Chavez supporters set off salvos of thunderous fireworks as the controversial leftist leader proclaimed victory from the balcony of the presidential palace in Caracas.
"Today, a new era has started, with the expansion of the revolution, of a revolutionary democracy," Chavez told the cheering crowd adding that Venezuela was firmly on the track to socialism.
Crowds of supporters braved a torrential downpour to cheer the president outside the palace and celebrate in the streets, swaying to the tune of pro-Chavez songs blaring from truck-mounted loudspeakers.

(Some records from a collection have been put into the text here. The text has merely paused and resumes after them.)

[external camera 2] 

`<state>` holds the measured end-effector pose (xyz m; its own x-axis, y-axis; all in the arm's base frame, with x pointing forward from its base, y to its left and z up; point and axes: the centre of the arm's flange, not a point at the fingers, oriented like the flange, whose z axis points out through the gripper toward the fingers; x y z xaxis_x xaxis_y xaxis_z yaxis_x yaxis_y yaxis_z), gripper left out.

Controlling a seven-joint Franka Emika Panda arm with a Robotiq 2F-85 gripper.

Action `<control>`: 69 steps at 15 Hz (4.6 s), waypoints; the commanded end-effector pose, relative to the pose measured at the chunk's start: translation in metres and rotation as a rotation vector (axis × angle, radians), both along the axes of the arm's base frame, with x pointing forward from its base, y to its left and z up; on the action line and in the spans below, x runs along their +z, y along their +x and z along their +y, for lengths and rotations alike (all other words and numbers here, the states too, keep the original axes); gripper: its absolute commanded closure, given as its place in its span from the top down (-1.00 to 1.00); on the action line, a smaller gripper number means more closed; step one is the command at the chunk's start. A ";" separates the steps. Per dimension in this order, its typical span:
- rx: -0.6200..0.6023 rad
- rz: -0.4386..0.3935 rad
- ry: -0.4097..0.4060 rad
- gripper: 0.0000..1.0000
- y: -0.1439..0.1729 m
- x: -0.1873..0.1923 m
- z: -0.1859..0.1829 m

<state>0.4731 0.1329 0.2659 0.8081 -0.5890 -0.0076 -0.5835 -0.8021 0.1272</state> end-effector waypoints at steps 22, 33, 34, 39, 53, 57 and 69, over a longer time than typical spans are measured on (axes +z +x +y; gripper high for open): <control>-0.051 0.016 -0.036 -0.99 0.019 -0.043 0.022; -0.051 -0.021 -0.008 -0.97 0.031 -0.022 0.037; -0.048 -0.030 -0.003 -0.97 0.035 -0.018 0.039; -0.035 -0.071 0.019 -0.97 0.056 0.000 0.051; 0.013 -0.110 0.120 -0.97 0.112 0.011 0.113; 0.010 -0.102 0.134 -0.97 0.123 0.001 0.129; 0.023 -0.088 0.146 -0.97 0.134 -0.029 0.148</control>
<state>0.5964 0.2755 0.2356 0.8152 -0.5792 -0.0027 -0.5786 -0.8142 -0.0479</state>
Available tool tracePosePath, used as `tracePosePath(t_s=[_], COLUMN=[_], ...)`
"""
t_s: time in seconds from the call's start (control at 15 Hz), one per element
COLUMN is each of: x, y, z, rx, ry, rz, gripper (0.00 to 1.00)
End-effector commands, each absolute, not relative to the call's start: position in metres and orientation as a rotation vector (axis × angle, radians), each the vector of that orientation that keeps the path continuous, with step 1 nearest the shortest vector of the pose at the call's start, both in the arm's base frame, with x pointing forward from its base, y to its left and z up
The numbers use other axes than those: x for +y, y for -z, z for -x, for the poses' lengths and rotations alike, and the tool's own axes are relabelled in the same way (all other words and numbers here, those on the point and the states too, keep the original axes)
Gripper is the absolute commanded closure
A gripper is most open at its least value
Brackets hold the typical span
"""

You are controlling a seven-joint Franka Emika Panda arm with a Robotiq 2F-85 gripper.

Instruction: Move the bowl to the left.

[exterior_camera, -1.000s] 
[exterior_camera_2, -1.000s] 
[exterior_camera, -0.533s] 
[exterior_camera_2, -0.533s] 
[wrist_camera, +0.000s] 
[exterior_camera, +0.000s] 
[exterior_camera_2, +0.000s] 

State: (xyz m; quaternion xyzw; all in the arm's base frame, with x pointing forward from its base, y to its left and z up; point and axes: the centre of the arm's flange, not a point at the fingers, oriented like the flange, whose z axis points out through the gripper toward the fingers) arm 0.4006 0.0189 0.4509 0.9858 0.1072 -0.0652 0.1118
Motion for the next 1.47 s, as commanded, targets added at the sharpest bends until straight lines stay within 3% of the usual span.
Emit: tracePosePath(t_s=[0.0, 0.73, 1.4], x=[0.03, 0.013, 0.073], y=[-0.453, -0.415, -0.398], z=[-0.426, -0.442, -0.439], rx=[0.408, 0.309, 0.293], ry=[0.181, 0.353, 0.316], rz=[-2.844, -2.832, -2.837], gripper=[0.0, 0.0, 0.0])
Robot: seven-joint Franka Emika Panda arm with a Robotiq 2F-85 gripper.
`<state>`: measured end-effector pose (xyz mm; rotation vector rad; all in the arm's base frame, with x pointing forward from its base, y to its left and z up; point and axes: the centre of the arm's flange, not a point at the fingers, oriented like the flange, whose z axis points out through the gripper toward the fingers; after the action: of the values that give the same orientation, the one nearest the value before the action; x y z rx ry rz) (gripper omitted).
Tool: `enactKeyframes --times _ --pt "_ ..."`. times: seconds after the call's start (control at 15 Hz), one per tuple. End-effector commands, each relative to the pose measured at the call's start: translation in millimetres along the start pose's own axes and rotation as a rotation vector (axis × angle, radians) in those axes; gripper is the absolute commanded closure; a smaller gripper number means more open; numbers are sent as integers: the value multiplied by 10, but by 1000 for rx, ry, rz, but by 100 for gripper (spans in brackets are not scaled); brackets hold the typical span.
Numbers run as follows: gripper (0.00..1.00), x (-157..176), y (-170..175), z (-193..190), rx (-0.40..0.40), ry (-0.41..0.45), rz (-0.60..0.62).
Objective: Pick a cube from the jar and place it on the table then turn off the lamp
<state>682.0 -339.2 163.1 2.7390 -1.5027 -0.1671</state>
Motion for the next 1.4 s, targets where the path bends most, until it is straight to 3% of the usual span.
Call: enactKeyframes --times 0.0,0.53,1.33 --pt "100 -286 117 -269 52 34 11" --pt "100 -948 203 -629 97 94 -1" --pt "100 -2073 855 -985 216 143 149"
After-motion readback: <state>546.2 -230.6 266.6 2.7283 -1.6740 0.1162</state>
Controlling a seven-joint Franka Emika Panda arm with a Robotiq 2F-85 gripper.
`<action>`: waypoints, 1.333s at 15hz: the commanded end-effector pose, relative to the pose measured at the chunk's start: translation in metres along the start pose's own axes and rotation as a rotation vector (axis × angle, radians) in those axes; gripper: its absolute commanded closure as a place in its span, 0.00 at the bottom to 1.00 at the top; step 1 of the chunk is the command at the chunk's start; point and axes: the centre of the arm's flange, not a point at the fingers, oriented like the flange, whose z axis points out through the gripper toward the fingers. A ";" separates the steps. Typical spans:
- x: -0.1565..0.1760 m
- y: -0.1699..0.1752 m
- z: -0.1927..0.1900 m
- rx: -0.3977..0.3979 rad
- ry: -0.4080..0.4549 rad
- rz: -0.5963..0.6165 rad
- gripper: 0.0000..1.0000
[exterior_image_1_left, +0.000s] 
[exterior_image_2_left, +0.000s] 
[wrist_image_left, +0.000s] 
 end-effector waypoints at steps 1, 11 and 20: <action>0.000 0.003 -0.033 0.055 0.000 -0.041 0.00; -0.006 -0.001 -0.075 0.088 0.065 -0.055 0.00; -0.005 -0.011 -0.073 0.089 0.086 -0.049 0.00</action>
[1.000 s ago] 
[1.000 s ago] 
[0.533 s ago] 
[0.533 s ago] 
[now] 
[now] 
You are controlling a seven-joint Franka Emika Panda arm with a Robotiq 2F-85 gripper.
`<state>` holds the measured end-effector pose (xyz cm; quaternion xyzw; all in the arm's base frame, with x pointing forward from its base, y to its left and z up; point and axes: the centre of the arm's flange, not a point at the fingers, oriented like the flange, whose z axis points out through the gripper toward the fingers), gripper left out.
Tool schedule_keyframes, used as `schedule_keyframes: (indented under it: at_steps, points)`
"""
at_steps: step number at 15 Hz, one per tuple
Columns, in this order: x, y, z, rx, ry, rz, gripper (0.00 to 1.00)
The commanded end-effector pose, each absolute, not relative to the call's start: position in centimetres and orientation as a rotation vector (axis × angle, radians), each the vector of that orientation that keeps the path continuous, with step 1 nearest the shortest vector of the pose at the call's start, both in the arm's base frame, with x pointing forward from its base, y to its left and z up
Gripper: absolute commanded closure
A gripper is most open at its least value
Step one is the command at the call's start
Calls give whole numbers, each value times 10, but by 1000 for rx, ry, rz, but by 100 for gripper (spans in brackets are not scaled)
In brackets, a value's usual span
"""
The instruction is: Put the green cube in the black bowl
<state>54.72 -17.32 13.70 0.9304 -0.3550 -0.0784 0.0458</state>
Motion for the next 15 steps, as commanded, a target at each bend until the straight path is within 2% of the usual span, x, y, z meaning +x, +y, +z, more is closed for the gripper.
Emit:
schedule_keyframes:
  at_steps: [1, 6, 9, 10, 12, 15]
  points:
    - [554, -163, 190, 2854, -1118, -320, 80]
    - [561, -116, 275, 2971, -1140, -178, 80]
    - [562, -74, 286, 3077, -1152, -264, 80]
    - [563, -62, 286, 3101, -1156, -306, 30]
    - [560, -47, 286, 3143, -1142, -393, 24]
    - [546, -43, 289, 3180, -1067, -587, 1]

The controversial president, who has been in office for eight years, has pledged to consolidate his self-styled revolution and launch a new socialist era in the oil-rich but poverty-plagued South American country.
A former paratrooper who once led a failed military coup, Chavez, 52, has survived a two-day ouster, a recall referendum and a massive oil strike aimed at forcing him to step down.
Flush with petrodollars, he has vowed to boost social programs that have kept him popular among the millions of impoverished Venezuelans who played a key role in giving him landslide electoral victories in 1998 and again in 2000.
"Chavez enjoys widespread support for his signature social programs among the Venezuelan poor who make up the majority of the population," said pollster Alex Evans.
"It is this support, combined with his personal charisma, that are responsible for his re-election today," said Evans, who conducted voter polls for a state-run company.
Chavez has also cultivated his image as a virulent critic of US President George W. Bush, whom he called "the devil" incarnate before the UN General Assembly.
At the same time, Venezuela exports about half its daily oil production of more than three million barrels a day to the United States.
After he cast his ballot on Sunday, Chavez insisted Venezuela wanted the best possible relations with all countries, "including the United States," and hailed as a good signal a statement by a US State Department official recognizing that the South American country waged its political battles through democratic institutions.
A close ally of Cuban leader Fidel Castro, the leftist leader has accused Washington of seeking to sew discord in Venezuela, and repeatedly denounced his electoral rival as a lackey of the "US empire."
The Venezuelan election capped a busy electoral year in Latin America where five leftist presidents were voted into office or won another term.
Chavez, who had been accused of meddling in some of the elections in the region, hailed the recent leftist victories, which he said would give impetus to his plan for regional economic integration he hopes will lessen US influence in the region.